Asunción, Paraguai - A morte de um opositor pelas mãos da polícia aumentou neste sábado a tensão no Paraguai após violentos confrontos que deixaram 30 feridos e mais de 200 detidos motivados por uma emenda constitucional que busca permitir a reeleição presidencial. Os enfrentamentos iniciados na tarde desta sexta-feira causaram danos ao Congresso por furiosos manifestantes opositores, que derrubaram grades, portões, quebraram janelas e atearam fogo em várias partes do edifício.
Entre os feridos pelo impacto das balas de borracha está o próprio presidente do Congresso, o opositor Roberto Acevedo; o titular do Partido Liberal, Efraín Alegre; e o deputado liberal Edgar Acosta, atingido na boca por um projétil. O presidente da Juventude Liberal, Rodrigo Quintana, 25 anos, morreu com o impacto de uma bala na cabeça depois da violenta entrada da polícia na sede deste grupo político durante a madrugada.
[SAIBAMAIS]Um comunicado do Ministério do Interior disse que as autoridades "investigam as circunstâncias da morte, supostamente pelas mãos de um efetivo da Polícia Nacional". "Vamos esclarecer totalmente o ocorrido, e os responsáveis serão colocados à disposição da Justiça", destacou.
Enquanto isso, 211 pessoas foram detidas, entre elas menores de idade, que ficaram alojados na sede do Agrupamento Especializado da Polícia Nacional, segundo uma fonte policial. O sábado amanheceu calmo, com centenas de policiais ao redor do edifício legislativo, enquanto militares reforçaram a guarda no Palácio do Governo, a duas quadras de distância.
Reeleição
O oficialismo busca abrir as portas para a reeleição, mas a oposição rejeita esta ideia e quer que seja mantido um único mandato presidencial, como determina a Constituição de 1992. A um ano da eleição presidencial, a reforma permitiria que o atual presidente conservador, Horacio Cartes, no poder desde 2013, se candidatasse a um novo mandato, assim como o ex-presidente de esquerda Fernando Lugo, ex-bispo católico destituído após um julgamento político.
Uma maioria de 25 senadores, de um total de 45, aprovou nesta sexta-feira o projeto de emenda constitucional, e, neste sábado, o mesmo deveria ser ratificado pela Câmara dos Deputados, mas a sessão foi suspensa após as confusões.
A votação foi realizada em um gabinete do Senado, pois o salão plenário estava ocupado por senadores do opositor Partido Liberal, que se opõem à reforma. Sob gritos de "Ditadura nunca mais", centenas de opositores entraram no edifício legislativo após a destruição de portões, grades e janelas, e provocaram um incêndio. No interior do Congresso, saquearam os gabinetes dos senadores que apoiaram a emenda.
Referendo
Depois da longa ditadura do general Alfredo Stroessner, a Constituição de 1992 proibiu a reeleição presidencial, a fim de proteger o Paraguai de um presidente que tentasse se agarrar ao poder. A Câmara dos Deputados, onde o governo possui ampla maioria, também deve aprovar o projeto de reforma. O passo seguinte é um chamado a um referendo pelo tribunal eleitoral em um prazo de três meses. "Não faremos sessão no sábado. Me impressiona o que está acontecendo. Me afeta muito. Espero que a calma e a concórdia voltem", disse o presidente da Câmara dos Deputados, Hugo Velázquez, em uma mensagem transmitida pela televisão.
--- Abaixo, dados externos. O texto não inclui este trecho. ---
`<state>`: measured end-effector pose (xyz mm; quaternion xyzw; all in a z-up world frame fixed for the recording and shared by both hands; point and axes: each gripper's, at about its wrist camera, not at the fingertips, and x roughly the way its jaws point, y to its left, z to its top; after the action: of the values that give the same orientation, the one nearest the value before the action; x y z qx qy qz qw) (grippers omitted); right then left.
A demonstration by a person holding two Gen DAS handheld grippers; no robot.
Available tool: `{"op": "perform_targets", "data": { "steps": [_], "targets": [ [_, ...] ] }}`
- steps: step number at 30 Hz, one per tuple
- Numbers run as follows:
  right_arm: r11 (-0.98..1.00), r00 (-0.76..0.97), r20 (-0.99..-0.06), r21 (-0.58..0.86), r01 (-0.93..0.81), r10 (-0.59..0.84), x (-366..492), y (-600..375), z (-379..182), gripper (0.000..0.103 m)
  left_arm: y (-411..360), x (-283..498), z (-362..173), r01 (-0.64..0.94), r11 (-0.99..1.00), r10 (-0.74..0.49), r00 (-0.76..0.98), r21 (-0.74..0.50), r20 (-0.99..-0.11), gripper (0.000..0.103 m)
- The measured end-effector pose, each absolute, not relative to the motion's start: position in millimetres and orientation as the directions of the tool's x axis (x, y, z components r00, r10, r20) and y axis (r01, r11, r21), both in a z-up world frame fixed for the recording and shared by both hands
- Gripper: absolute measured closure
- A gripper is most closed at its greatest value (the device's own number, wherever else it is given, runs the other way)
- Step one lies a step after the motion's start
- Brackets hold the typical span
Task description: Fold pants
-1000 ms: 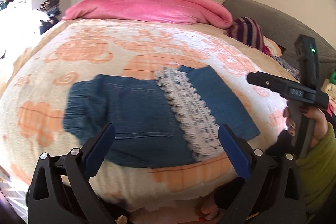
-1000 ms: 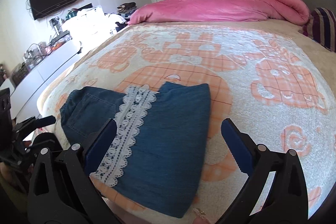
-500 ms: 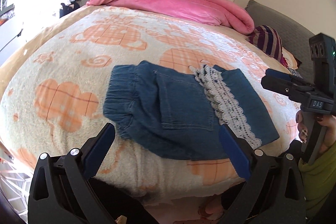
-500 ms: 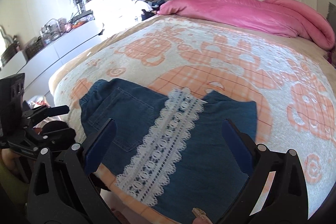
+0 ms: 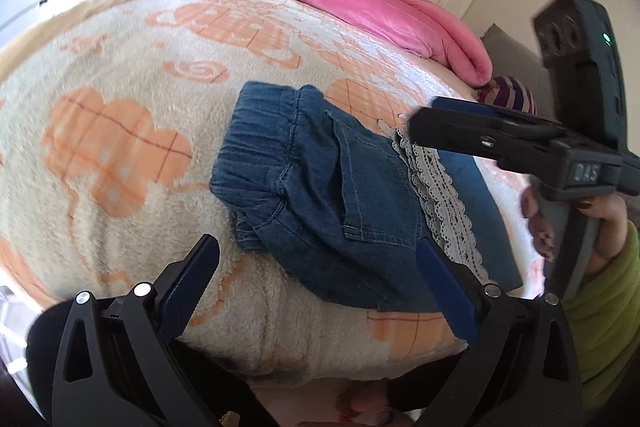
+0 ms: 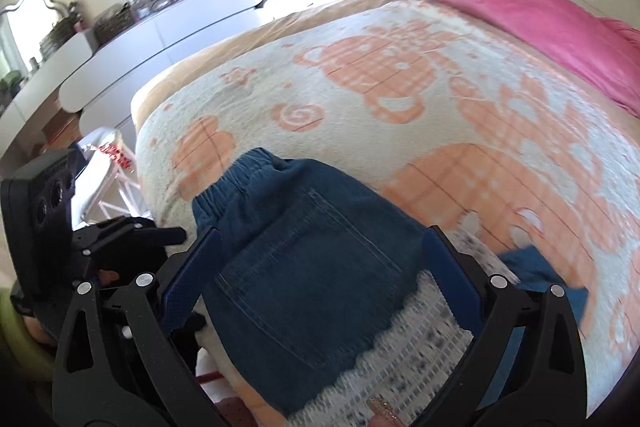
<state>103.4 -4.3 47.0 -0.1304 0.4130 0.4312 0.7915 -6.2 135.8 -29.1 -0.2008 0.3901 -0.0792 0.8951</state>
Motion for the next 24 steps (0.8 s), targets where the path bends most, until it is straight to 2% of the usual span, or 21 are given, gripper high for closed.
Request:
{"op": "perform_targets", "data": {
  "steps": [2,4,7,12,13,14,15,18,21,22,24],
  "targets": [
    [0.569,0.249,-0.779,0.163,-0.806,0.576,110,14,43,0.009,139,-2,-33,-0.017,0.886,-0.326,0.688,-0.463,-0.649,0.007],
    [0.542,0.210,-0.790,0.177,-0.821,0.576,116,34,39,0.009,142,1,-37,-0.032,0.877,-0.330,0.685,-0.479,-0.650,0.040],
    [0.514,0.155,-0.811,0.198,-0.835,0.564,124,55,30,0.009,145,4,-44,-0.041,0.868,-0.340,0.677,-0.495,-0.653,0.043],
    [0.481,0.094,-0.870,0.175,-0.859,0.484,136,88,-4,0.011,143,7,-48,-0.041,0.868,-0.342,0.674,-0.495,-0.655,0.044],
    [0.478,0.075,-0.874,0.189,-0.858,0.480,137,89,-11,0.017,143,8,-49,-0.044,0.866,-0.343,0.672,-0.498,-0.657,0.044],
    [0.470,0.045,-0.868,0.224,-0.854,0.494,138,90,-18,0.037,143,8,-50,-0.046,0.865,-0.344,0.671,-0.500,-0.657,0.044],
    [0.464,0.022,-0.859,0.254,-0.848,0.511,139,88,-20,0.045,143,9,-51,-0.048,0.864,-0.345,0.669,-0.502,-0.658,0.044],
    [0.459,-0.016,-0.808,0.350,-0.817,0.588,143,71,-15,0.062,141,10,-49,-0.044,0.864,-0.346,0.672,-0.501,-0.655,0.042],
    [0.431,-0.046,-0.724,0.459,-0.777,0.688,146,41,-2,0.068,139,10,-44,-0.034,0.867,-0.346,0.677,-0.498,-0.649,0.035],
    [0.420,-0.049,-0.699,0.482,-0.769,0.713,147,31,3,0.073,137,10,-41,-0.032,0.868,-0.345,0.679,-0.496,-0.648,0.031],
    [0.394,-0.050,-0.635,0.537,-0.746,0.771,149,2,16,0.075,133,10,-37,-0.021,0.860,-0.363,0.677,-0.510,-0.640,0.029]
  ]
}}
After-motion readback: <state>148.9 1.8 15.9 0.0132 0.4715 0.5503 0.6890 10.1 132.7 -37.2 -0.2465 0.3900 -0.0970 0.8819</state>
O presidente do Senado, Roberto Acevedo, afirmou que a votação de sexta-feira "é inconstitucional" e pediu à Suprema Corte de Justiça que a invalide. "Queremos que os cidadãos decidam se querem ou não a reeleição por meio de um referendo", disse a senadora Lilian Samaniego, presidente do oficialista Partido Colorado, horas antes dos confrontos.
Os opositores consideram a aprovação da emenda constitucional um "golpe parlamentar", e fizeram um pedido ao povo "para resistir com todas as formas ao nosso alcance". À noite, Cartes qualificou de "bárbaros" os manifestantes e responsabilizou os fatos a "um grupo de paraguaios metidos na política e nos meios de comunicação para conseguir o objetivo de destruir a democracia e a estabilidade política e econômica".